For the Idea Player, thinking together is closeness.
They may prolong the game by asking for one more premise, followed by another, followed by a rule explaining why the previous premise applies. The conclusion waits patiently while the conversation continues. The delay is not necessarily resistance. Sometimes the path around the conclusion is where all the interesting things are located.
The same mind may be considered disruptive in a classroom, difficult in a seminar, and delightful over dinner. The activity has retained its origin while acquiring a different social function.
In “Fostering Playful Humor,” I wrote about playful forms requiring children to consider alternate modes of expression and combine ideas that ordinary categories keep apart. This is the intellectual movement behind Idea Play.
The Idea Player’s message is: Your mind interests me, and I want to see where it goes.
They are frequently accused of overthinking. They regard this as an opening proposition.
6. The Ritual Player
Ritual Players build affection through repetition.

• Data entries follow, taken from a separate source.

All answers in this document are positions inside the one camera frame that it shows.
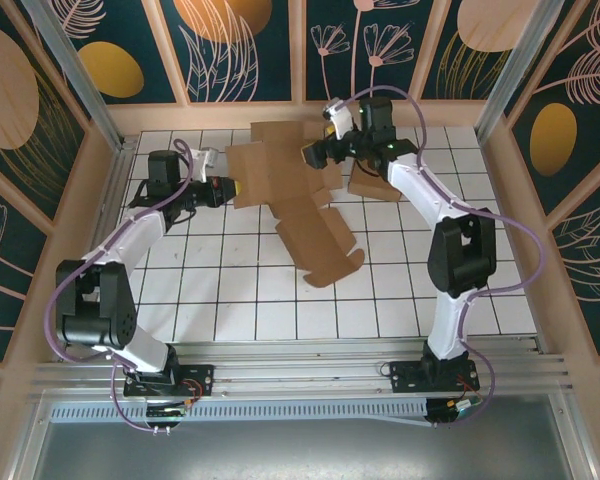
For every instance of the brown cardboard box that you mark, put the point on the brown cardboard box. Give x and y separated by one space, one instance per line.
290 190
365 187

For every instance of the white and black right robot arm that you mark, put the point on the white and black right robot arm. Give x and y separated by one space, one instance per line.
447 325

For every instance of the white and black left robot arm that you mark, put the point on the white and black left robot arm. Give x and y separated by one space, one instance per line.
125 240

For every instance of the grey metal sheet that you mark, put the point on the grey metal sheet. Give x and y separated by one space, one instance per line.
300 450

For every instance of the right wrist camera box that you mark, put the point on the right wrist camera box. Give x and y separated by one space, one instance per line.
340 117

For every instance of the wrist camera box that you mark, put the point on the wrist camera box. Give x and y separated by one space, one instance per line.
340 117
210 160

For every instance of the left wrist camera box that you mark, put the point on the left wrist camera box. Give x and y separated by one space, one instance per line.
210 160

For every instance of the aluminium side rail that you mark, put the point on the aluminium side rail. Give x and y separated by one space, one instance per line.
107 210

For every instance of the aluminium frame post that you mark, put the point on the aluminium frame post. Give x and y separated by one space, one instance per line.
510 65
75 65

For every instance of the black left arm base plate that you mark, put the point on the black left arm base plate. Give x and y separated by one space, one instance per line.
200 375

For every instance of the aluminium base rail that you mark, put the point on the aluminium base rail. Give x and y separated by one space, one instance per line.
305 370

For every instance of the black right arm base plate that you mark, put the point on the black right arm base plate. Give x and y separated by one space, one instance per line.
405 377

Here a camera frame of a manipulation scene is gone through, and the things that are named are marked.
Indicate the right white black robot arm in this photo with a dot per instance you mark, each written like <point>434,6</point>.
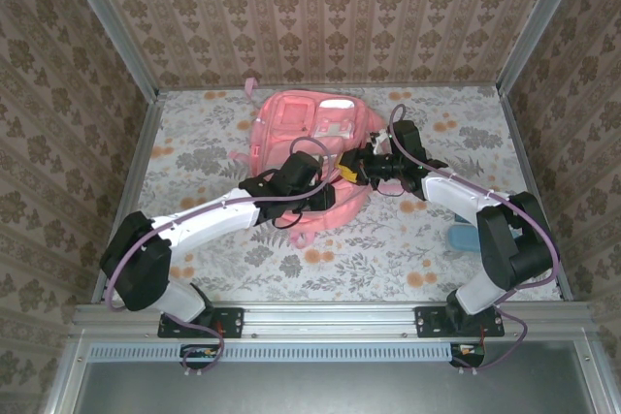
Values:
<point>461,191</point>

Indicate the aluminium table side rail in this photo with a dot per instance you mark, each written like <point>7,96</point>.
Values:
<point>518,142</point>
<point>145,137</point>

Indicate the aluminium frame post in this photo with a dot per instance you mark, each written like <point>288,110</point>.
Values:
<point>109,26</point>
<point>543,21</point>

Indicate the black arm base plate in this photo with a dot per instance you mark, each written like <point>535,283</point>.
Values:
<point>429,322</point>
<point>228,322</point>

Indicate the pink student backpack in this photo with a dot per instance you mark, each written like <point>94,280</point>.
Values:
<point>291,118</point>

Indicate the aluminium mounting rail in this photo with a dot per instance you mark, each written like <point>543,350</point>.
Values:
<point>330,319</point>

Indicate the grey metal sheet panel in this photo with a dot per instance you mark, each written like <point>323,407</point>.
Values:
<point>339,390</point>

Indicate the floral patterned table cover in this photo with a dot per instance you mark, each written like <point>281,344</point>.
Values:
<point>339,264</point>

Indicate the light blue pencil case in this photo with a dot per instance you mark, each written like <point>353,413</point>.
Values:
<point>463,238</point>

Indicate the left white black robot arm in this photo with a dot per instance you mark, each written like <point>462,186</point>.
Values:
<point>208,220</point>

They create the song sung every birthday, the phrase used before a family trip, the dance performed when dinner turns out well, the annual photograph, the recurring joke, the secret handshake, or the household rule that someone must announce “Release the hounds” before letting out one extremely small dog.
Repetition turns a playful act into shared history.

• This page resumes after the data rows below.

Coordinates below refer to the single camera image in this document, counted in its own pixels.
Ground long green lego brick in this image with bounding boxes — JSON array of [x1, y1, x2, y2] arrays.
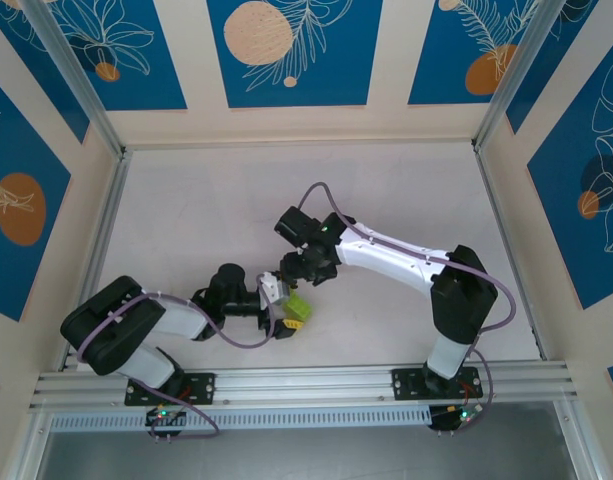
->
[[285, 294, 315, 319]]

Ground grey metal sheet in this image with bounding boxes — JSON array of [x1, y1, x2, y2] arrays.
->
[[35, 399, 587, 480]]

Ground long aluminium mounting rail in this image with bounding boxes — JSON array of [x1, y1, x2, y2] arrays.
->
[[28, 360, 580, 415]]

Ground white slotted cable duct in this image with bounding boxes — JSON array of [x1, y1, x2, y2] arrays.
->
[[49, 405, 433, 434]]

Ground aluminium table side rail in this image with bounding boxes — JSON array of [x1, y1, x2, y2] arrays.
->
[[473, 144, 550, 362], [58, 149, 135, 374]]

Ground blue floral wall panel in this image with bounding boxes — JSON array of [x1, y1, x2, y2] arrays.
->
[[207, 0, 385, 109], [0, 69, 73, 322], [0, 9, 91, 145], [408, 0, 542, 106], [505, 0, 605, 135], [527, 47, 613, 311], [0, 0, 188, 112]]

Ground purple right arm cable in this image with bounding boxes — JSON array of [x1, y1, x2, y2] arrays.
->
[[298, 182, 517, 416]]

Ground aluminium frame post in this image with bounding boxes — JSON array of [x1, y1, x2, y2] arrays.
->
[[21, 0, 130, 157], [469, 0, 558, 151]]

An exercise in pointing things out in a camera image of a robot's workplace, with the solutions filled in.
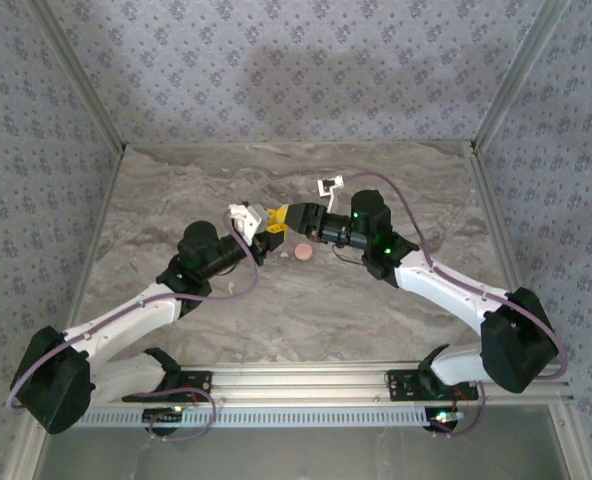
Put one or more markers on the black controller board green light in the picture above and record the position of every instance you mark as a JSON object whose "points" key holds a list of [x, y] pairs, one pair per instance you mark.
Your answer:
{"points": [[438, 422], [161, 419]]}

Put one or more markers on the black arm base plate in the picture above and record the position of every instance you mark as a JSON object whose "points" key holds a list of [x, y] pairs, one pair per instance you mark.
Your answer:
{"points": [[401, 385], [198, 382]]}

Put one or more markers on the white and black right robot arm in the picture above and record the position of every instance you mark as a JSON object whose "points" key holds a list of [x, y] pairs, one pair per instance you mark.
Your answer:
{"points": [[451, 290]]}

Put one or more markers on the aluminium table side rail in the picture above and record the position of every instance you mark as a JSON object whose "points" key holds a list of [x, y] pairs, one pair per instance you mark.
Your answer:
{"points": [[102, 220], [499, 235]]}

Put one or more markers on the pink round disc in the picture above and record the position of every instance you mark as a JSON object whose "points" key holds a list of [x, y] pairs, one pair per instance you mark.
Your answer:
{"points": [[304, 252]]}

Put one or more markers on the aluminium frame post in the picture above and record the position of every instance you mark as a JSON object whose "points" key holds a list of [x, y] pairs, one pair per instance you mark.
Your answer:
{"points": [[21, 462], [83, 75], [514, 75], [573, 442]]}

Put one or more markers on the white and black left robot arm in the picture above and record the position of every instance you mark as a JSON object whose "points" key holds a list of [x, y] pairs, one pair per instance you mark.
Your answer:
{"points": [[126, 315]]}

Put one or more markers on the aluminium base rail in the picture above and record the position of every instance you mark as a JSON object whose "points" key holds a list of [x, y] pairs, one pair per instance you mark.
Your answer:
{"points": [[301, 382]]}

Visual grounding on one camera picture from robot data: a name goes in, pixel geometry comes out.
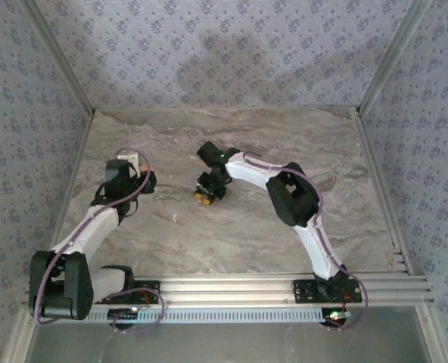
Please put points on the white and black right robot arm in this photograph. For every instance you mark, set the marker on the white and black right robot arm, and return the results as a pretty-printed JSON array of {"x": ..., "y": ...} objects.
[{"x": 322, "y": 246}]

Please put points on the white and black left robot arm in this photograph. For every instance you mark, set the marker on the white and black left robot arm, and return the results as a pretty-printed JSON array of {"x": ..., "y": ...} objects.
[{"x": 95, "y": 227}]

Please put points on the black controller board green light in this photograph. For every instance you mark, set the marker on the black controller board green light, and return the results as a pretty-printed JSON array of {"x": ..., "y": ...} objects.
[
  {"x": 331, "y": 319},
  {"x": 122, "y": 317}
]

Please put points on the aluminium table side rail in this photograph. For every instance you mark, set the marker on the aluminium table side rail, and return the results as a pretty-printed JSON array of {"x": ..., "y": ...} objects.
[
  {"x": 378, "y": 177},
  {"x": 77, "y": 166}
]

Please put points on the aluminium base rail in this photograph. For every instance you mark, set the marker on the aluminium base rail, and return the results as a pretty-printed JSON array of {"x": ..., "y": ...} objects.
[{"x": 228, "y": 289}]

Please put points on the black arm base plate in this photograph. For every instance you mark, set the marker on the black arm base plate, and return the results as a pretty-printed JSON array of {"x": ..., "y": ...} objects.
[
  {"x": 150, "y": 289},
  {"x": 303, "y": 291}
]

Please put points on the aluminium frame post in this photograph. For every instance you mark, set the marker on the aluminium frame post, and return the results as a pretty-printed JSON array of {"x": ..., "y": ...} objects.
[
  {"x": 434, "y": 334},
  {"x": 16, "y": 349},
  {"x": 63, "y": 56},
  {"x": 389, "y": 56}
]

The Ritual Player’s message is: I remember us, and I intend to keep remembering.
These rituals often appear trivial to outsiders because outsiders lack the accumulated context. Within the relationship, they function as compressed memory. One phrase can retrieve an entire holiday, friendship, marriage, childhood, or chapter of family life.
The ritual may move from spoken words to a message, from a message to a drawing, from a drawing to a tradition. The forms are visibly different, yet a common structure remains.
Ritual Play gives continuity a recognizable sound.